Last-mile ML-PRO review: feature pipeline patterns, MLflow registry and promotion workflows, batch vs online deployment pickers, monitoring/drift decision rules, and governance essentials.
Use this for last‑mile review. Pair it with the Syllabus for coverage and Practice to validate production judgment.
flowchart LR
FE["Feature pipeline"] --> TR["Train + evaluate"]
TR --> RUN["MLflow run (params/metrics/artifacts)"]
RUN --> REG["Registry version"]
REG --> DEP["Deploy (batch/online)"]
DEP --> MON["Monitor + drift"]
MON -->|retrain| FE
Exam rule: if a solution lacks versioning, lineage, or rollback, it’s rarely correct.
| Risk | Symptom | Mitigation |
|---|---|---|
| Training/serving skew | production metrics collapse | shared transforms; enforce schema |
| Leakage | unrealistically good offline metrics | time-aware splits; careful feature design |
| Drift | model degrades over time | monitor distributions and outcomes |
| Concept | Why it matters |
|---|---|
| Registry versions | stable, auditable artifacts |
| Stage transitions | controlled promotion and rollback |
| Approval gates | reduce “accidental production” |
One-sentence heuristic: runs are for experiments, the registry is for releases.

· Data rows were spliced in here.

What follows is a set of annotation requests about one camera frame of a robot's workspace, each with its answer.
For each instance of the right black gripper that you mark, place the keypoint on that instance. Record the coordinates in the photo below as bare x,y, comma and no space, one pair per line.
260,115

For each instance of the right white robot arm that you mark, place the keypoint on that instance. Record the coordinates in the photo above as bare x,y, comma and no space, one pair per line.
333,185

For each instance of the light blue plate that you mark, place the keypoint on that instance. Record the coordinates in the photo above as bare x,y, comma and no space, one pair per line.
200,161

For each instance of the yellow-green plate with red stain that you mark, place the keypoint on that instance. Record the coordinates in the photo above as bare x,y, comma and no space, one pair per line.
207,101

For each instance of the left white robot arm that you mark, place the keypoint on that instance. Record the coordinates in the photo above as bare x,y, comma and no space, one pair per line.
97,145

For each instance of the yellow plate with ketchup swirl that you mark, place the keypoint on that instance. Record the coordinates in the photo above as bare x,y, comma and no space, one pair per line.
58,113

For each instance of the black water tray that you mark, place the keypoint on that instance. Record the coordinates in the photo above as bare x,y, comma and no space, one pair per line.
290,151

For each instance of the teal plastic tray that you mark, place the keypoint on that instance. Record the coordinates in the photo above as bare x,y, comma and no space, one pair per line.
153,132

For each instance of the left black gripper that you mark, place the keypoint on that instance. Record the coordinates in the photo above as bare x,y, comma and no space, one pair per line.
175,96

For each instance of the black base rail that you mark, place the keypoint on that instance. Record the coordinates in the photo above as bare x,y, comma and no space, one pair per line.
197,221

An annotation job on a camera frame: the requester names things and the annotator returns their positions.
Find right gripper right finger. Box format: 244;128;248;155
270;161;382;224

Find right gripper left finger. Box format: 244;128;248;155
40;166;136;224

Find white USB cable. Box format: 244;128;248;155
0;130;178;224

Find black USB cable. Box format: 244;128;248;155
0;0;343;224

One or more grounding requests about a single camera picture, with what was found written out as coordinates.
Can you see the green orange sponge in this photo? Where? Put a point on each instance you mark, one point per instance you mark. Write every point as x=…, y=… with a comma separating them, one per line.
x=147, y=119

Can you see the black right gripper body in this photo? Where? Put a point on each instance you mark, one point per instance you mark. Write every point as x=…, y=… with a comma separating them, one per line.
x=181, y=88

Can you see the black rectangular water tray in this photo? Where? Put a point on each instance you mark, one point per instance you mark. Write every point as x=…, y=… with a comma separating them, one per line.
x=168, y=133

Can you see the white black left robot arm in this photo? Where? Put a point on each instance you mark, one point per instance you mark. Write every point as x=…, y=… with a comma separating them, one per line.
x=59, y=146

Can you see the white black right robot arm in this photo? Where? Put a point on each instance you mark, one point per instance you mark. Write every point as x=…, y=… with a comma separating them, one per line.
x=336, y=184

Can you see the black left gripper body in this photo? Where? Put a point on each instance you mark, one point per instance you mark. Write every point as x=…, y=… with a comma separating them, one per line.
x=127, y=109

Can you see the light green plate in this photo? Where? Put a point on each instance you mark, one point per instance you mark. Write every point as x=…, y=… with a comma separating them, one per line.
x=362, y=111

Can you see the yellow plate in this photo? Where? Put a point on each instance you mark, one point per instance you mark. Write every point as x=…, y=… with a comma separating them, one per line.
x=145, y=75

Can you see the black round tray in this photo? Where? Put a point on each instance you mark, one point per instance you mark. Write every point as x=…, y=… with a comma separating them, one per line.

| Requirement | Prefer | Why |
|---|---|---|
| Low latency per request | Online serving | request/response |
| High throughput scoring | Batch inference | cost-efficient |
| Model updates frequently | Managed rollout + rollback | reduce risk |
| Strict governance | Versioned registry releases | auditability |
| Observation | First question | Likely action |
|---|---|---|
| Gradual degradation | data drift? seasonality? | retrain / update features |
| Sudden drop | pipeline break? schema change? | rollback or fix upstream |
| Only one segment affected | sampling bias? | segment monitoring + targeted fix |